───── Data section ─────

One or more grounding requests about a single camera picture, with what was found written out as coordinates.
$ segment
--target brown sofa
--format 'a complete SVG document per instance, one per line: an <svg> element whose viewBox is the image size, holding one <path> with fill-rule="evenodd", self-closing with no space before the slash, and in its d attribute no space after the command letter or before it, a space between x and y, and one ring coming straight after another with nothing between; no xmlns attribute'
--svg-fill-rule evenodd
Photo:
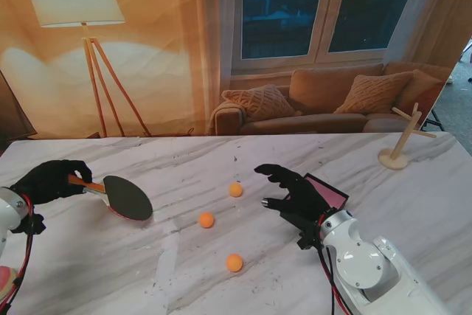
<svg viewBox="0 0 472 315"><path fill-rule="evenodd" d="M249 134L295 134L295 133L357 133L357 132L397 132L407 124L397 114L334 114L344 102L357 75L390 75L419 69L426 74L446 82L451 70L427 64L391 62L366 66L351 66L335 69L296 70L289 86L278 86L302 116L284 117L274 120L246 122L241 107L225 108L225 104L215 109L215 133L225 135ZM431 107L420 107L429 112Z"/></svg>

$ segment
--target wooden lamp leg
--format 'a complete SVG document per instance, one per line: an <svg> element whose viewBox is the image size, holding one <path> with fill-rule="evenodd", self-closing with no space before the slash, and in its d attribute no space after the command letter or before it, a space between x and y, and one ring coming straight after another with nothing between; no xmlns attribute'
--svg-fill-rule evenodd
<svg viewBox="0 0 472 315"><path fill-rule="evenodd" d="M407 164L408 160L406 157L401 153L403 147L406 144L406 140L410 137L410 134L413 132L414 127L416 126L418 120L421 117L421 112L416 111L413 114L412 120L406 126L405 131L401 134L398 143L396 144L395 148L392 149L383 149L378 154L378 161L387 169L391 170L403 170Z"/></svg>
<svg viewBox="0 0 472 315"><path fill-rule="evenodd" d="M95 81L94 68L91 64L89 46L87 46L87 40L85 38L82 38L82 43L83 43L83 50L86 53L87 67L88 67L88 73L90 74L91 85L94 89L94 96L95 96L95 103L97 104L98 117L100 118L100 124L102 126L103 136L106 138L107 134L106 134L105 120L103 119L102 106L100 105L100 96L98 95L97 82Z"/></svg>
<svg viewBox="0 0 472 315"><path fill-rule="evenodd" d="M121 92L123 93L123 96L126 98L126 100L128 101L130 107L133 109L133 112L134 114L136 115L136 118L138 119L139 123L141 124L141 127L145 130L145 133L147 136L151 136L151 133L149 132L148 128L146 127L146 125L144 124L144 122L142 121L142 118L141 116L139 115L139 112L138 110L136 109L136 106L133 104L133 101L131 100L131 98L129 97L128 93L126 92L125 88L123 87L123 85L121 84L121 82L119 81L115 71L113 70L113 67L111 66L110 64L110 61L108 60L108 58L106 57L106 54L105 54L105 51L103 51L103 48L102 46L100 45L100 42L96 39L96 38L91 38L91 42L96 46L97 48L97 51L98 53L100 54L100 56L102 57L102 60L103 60L103 63L105 63L106 67L108 68L108 71L110 72L113 80L115 81L115 83L118 85L119 89L121 90Z"/></svg>
<svg viewBox="0 0 472 315"><path fill-rule="evenodd" d="M111 100L110 94L108 93L108 89L106 87L105 81L103 80L102 71L100 70L100 67L98 65L98 59L97 59L97 56L95 55L94 47L91 44L90 38L86 38L86 42L87 42L88 50L90 51L90 54L91 54L91 59L94 61L95 69L97 70L98 78L100 79L100 83L102 84L103 91L105 92L106 99L108 101L108 104L110 105L111 112L113 113L113 116L114 116L115 121L116 121L116 123L118 125L118 128L119 128L119 131L121 132L121 136L125 136L125 132L123 131L123 127L121 126L121 123L119 122L117 110L115 110L115 106L113 104L113 101Z"/></svg>

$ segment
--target floor lamp
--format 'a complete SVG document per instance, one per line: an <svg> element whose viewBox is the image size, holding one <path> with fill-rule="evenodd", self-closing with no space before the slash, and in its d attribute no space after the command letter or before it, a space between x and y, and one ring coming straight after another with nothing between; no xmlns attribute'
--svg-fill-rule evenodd
<svg viewBox="0 0 472 315"><path fill-rule="evenodd" d="M100 85L102 86L105 97L110 105L115 122L118 125L122 136L125 136L121 122L119 121L117 111L114 107L113 100L108 92L105 80L103 79L102 71L98 63L95 50L102 58L111 77L122 92L129 106L133 110L139 124L145 131L146 136L151 136L146 125L143 123L136 106L129 97L125 88L119 81L113 67L108 60L105 51L100 42L95 37L90 37L89 26L95 25L109 25L109 24L123 24L125 18L119 9L117 0L32 0L38 17L39 24L42 27L82 27L85 36L82 38L83 49L85 52L88 73L90 75L91 85L94 92L95 103L97 105L98 116L103 130L103 136L107 137L105 120L103 119L102 104L97 88L97 81L95 80L95 73L97 73Z"/></svg>

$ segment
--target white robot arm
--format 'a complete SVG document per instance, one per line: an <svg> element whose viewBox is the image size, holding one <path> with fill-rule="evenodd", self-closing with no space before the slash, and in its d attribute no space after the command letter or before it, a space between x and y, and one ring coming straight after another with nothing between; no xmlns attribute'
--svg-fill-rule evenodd
<svg viewBox="0 0 472 315"><path fill-rule="evenodd" d="M18 228L27 214L26 202L13 191L0 187L0 256L7 243L7 231Z"/></svg>
<svg viewBox="0 0 472 315"><path fill-rule="evenodd" d="M340 291L355 314L450 314L392 243L382 237L362 240L357 219L347 211L338 211L322 223L321 239L335 255Z"/></svg>

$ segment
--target ping pong ball
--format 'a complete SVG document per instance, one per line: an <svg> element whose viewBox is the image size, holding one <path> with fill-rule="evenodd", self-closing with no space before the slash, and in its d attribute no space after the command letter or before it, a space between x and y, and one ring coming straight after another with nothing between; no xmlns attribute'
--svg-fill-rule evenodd
<svg viewBox="0 0 472 315"><path fill-rule="evenodd" d="M229 185L229 194L233 197L239 197L243 194L243 187L235 182L234 184Z"/></svg>
<svg viewBox="0 0 472 315"><path fill-rule="evenodd" d="M211 228L215 222L215 218L213 218L212 213L205 212L200 214L200 217L198 217L198 222L202 228Z"/></svg>
<svg viewBox="0 0 472 315"><path fill-rule="evenodd" d="M226 259L226 267L231 272L239 272L243 268L243 258L240 255L230 254Z"/></svg>

─────

### Description of the task
Set down every record word for word and leave out the pictures.

### Written solution
One or more grounding requests about a single camera picture, with what was found written out as coordinates.
$ segment
--target brown sofa
--format 'a complete SVG document per instance, one per line: an <svg> element whose viewBox is the image size, holding one <path> with fill-rule="evenodd", self-closing with no space before the slash, and in its d attribute no space after the command letter or before it, a space between x and y, and one ring coming straight after another with nothing between; no xmlns attribute'
--svg-fill-rule evenodd
Photo:
<svg viewBox="0 0 472 315"><path fill-rule="evenodd" d="M249 134L295 134L295 133L357 133L357 132L397 132L407 124L397 114L334 114L344 102L357 75L390 75L419 69L426 74L446 82L451 70L427 64L391 62L366 66L351 66L335 69L296 70L289 86L278 86L302 116L284 117L274 120L246 122L241 107L225 108L225 104L215 109L215 133L225 135ZM431 107L420 107L429 112Z"/></svg>

$ segment
--target wooden lamp leg
--format 'a complete SVG document per instance, one per line: an <svg> element whose viewBox is the image size, holding one <path> with fill-rule="evenodd", self-closing with no space before the slash, and in its d attribute no space after the command letter or before it, a space between x and y, and one ring coming straight after another with nothing between; no xmlns attribute'
--svg-fill-rule evenodd
<svg viewBox="0 0 472 315"><path fill-rule="evenodd" d="M407 164L408 160L406 157L401 153L403 147L406 144L406 140L410 137L410 134L413 132L414 127L416 126L418 120L421 117L421 112L416 111L413 114L412 120L406 126L405 131L401 134L398 143L396 144L395 148L392 149L383 149L378 154L378 161L387 169L391 170L403 170Z"/></svg>
<svg viewBox="0 0 472 315"><path fill-rule="evenodd" d="M95 81L94 68L91 64L89 46L87 46L87 40L85 38L82 38L82 43L83 43L83 50L86 53L87 67L88 67L88 73L90 74L91 85L94 89L94 96L95 96L95 103L97 104L98 117L100 118L100 124L102 126L103 136L106 138L107 134L106 134L105 120L103 119L102 106L100 105L100 96L98 95L97 82Z"/></svg>
<svg viewBox="0 0 472 315"><path fill-rule="evenodd" d="M121 92L123 93L123 96L126 98L126 100L128 101L130 107L133 109L133 112L134 114L136 115L136 118L138 119L139 123L141 124L141 127L145 130L145 133L147 136L151 136L151 133L149 132L148 128L146 127L146 125L144 124L144 122L142 121L142 118L141 116L139 115L139 112L138 110L136 109L136 106L133 104L133 101L131 100L131 98L129 97L128 93L126 92L125 88L123 87L123 85L121 84L121 82L119 81L115 71L113 70L113 67L111 66L110 64L110 61L108 60L108 58L106 57L106 54L105 54L105 51L103 51L103 48L102 46L100 45L100 42L96 39L96 38L91 38L91 42L96 46L97 48L97 51L98 53L100 54L100 56L102 57L102 60L103 60L103 63L105 63L106 67L108 68L108 71L110 72L113 80L115 81L115 83L118 85L119 89L121 90Z"/></svg>
<svg viewBox="0 0 472 315"><path fill-rule="evenodd" d="M111 100L110 94L108 93L108 89L106 87L105 81L103 80L102 71L100 70L100 67L98 65L98 59L97 59L97 56L95 55L94 47L91 44L90 38L86 38L86 42L87 42L88 50L90 51L90 54L91 54L91 59L94 61L95 69L97 70L98 78L100 79L100 83L102 84L103 91L105 92L106 99L108 101L108 104L110 105L111 112L113 113L113 116L114 116L115 121L116 121L116 123L118 125L118 128L119 128L119 131L121 132L121 136L125 136L125 132L123 131L123 127L121 126L121 123L119 122L117 110L115 110L115 106L113 104L113 101Z"/></svg>

$ segment
--target floor lamp
--format 'a complete SVG document per instance, one per line: an <svg> element whose viewBox is the image size, holding one <path> with fill-rule="evenodd", self-closing with no space before the slash, and in its d attribute no space after the command letter or before it, a space between x and y, and one ring coming straight after another with nothing between; no xmlns attribute'
--svg-fill-rule evenodd
<svg viewBox="0 0 472 315"><path fill-rule="evenodd" d="M100 85L102 86L105 97L110 105L115 122L118 125L122 136L125 136L121 122L119 121L117 111L114 107L113 100L108 92L105 80L103 79L102 71L98 63L95 50L102 58L111 77L122 92L129 106L133 110L139 124L145 131L146 136L151 136L146 125L143 123L136 106L129 97L125 88L119 81L113 67L108 60L105 51L100 42L95 37L90 37L89 26L95 25L109 25L109 24L123 24L125 18L119 9L117 0L32 0L38 17L39 24L42 27L82 27L85 36L82 38L83 49L85 52L88 73L90 75L91 85L94 92L95 103L97 105L98 116L103 130L103 136L107 137L105 120L103 119L102 104L97 88L97 81L95 80L95 73L97 73Z"/></svg>

$ segment
--target white robot arm
--format 'a complete SVG document per instance, one per line: an <svg> element whose viewBox is the image size, holding one <path> with fill-rule="evenodd", self-closing with no space before the slash, and in its d attribute no space after the command letter or before it, a space between x and y, and one ring coming straight after another with nothing between; no xmlns attribute'
--svg-fill-rule evenodd
<svg viewBox="0 0 472 315"><path fill-rule="evenodd" d="M18 228L27 214L26 202L13 191L0 187L0 256L7 243L7 231Z"/></svg>
<svg viewBox="0 0 472 315"><path fill-rule="evenodd" d="M340 291L355 314L450 314L392 243L382 237L362 240L357 219L347 211L338 211L322 223L321 239L335 255Z"/></svg>

$ segment
--target ping pong ball
--format 'a complete SVG document per instance, one per line: an <svg> element whose viewBox is the image size, holding one <path> with fill-rule="evenodd", self-closing with no space before the slash, and in its d attribute no space after the command letter or before it, a space between x and y, and one ring coming straight after another with nothing between; no xmlns attribute'
--svg-fill-rule evenodd
<svg viewBox="0 0 472 315"><path fill-rule="evenodd" d="M229 185L229 194L233 197L239 197L243 194L243 187L235 182L234 184Z"/></svg>
<svg viewBox="0 0 472 315"><path fill-rule="evenodd" d="M211 228L215 222L215 218L213 218L212 213L205 212L200 214L200 217L198 217L198 222L202 228Z"/></svg>
<svg viewBox="0 0 472 315"><path fill-rule="evenodd" d="M226 259L226 267L231 272L239 272L243 268L243 258L240 255L230 254Z"/></svg>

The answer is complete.